A couple innings later, it was Al Oliver's turn up. And, as he too was slumping, Al got treated to a chorus of raspberries and catcalls. "The guy's a retread!" "Whiffer!" I went straight into what I call "Moses coming down from Mount Sinai" mode. If had been more familiar with Biblical syntax, I might well have thundered, "You are a stiff-necked and rebellious people!" Instead, I repeated my earlier sermon about loyalty and fandom. This was Pittsburgh, after all. City of champions. Once again, I predicted a round-tripper. And yes, Mr. Oliver delivered a towering homerun. It was one that wound up making the difference in the game. I am certain I have never yelled quite so loudly since.
This time, the fans were buying beers for my Dad. Offering, anyway. They were talking about hoisting me on their shoulders and getting me season tickets. (I thought that was a swell idea. Dad seemed to feel attending school should take precedence.)
And then, that crabby-looking old man from the Giants dugout climbed out of the dugout and scanned the crowd again. He looked, and looked, and finally...he identified me. (It wasn't hard.)
Now, I don't know about you. But I have always wondered if the players on the field can hear the fans. Particularly those of us in the first few rows. You never really know from watching on television.

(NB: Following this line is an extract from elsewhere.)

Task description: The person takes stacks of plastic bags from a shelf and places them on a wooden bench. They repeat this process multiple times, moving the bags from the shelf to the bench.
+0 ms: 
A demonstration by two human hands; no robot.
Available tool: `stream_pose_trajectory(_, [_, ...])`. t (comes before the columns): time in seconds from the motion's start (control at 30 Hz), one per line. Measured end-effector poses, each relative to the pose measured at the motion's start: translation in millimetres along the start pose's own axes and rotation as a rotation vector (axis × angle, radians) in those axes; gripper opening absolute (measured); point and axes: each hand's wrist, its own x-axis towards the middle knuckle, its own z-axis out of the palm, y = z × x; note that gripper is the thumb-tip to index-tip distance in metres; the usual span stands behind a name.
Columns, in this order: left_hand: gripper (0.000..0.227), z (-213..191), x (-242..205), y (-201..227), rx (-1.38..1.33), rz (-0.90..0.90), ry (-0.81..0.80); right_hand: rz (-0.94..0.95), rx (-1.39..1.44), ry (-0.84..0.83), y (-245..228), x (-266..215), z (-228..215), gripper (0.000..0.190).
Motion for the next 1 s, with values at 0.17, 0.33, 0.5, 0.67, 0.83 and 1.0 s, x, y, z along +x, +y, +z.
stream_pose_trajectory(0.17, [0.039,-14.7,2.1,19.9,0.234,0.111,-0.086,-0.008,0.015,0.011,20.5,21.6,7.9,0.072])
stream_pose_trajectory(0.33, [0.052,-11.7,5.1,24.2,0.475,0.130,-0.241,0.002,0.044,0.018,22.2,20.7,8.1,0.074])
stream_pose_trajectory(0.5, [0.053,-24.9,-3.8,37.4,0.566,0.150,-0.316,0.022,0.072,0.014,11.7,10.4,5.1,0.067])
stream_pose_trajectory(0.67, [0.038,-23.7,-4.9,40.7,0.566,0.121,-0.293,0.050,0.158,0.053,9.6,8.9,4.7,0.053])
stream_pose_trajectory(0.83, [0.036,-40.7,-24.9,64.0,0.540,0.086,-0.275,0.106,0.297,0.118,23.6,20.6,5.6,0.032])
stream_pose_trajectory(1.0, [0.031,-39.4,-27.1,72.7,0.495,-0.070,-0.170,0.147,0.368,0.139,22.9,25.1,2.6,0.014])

Evidently, they hear quite well. The "old man" was the Giants third base coach. I don't remember his name, sorry to say. But I remember his steely stare. He pointed at me. "Hey kid! Yeah, you! Get over here!!!" I wasn't terrified. I knew my Dad (to say nothing of an army of now-quite-happy Pirate fans) had my back.
Dad gave me the nod and I padded down a couple steps to the rail. The coach handed me a baseball, one that (I was certain!) had just been fouled into the dugout by none other than the great Willie Stargell. He looked at me, smiled broadly, and said, "Here kid. Now SHUT UP. You're killin' us!" He winked at my Dad and went back into the dugout. I still have the ball. (And sorry, but I didn't shut up. Though I am sure you're hardly surprised.)
For years, I remembered the story because it made me smile. A big shot noticed me, a little kid. And he gave me something special. But as I have aged, something else has become real to me about the story. I've been in more than my share of slumps. Like Al Oliver. Or Richie Zisk. Nothing has picked me up more, given me greater strength or helped me back onto the field like those of you who are in my cheering section. Especially those of you who cheer loudest when I am slumping most profoundly.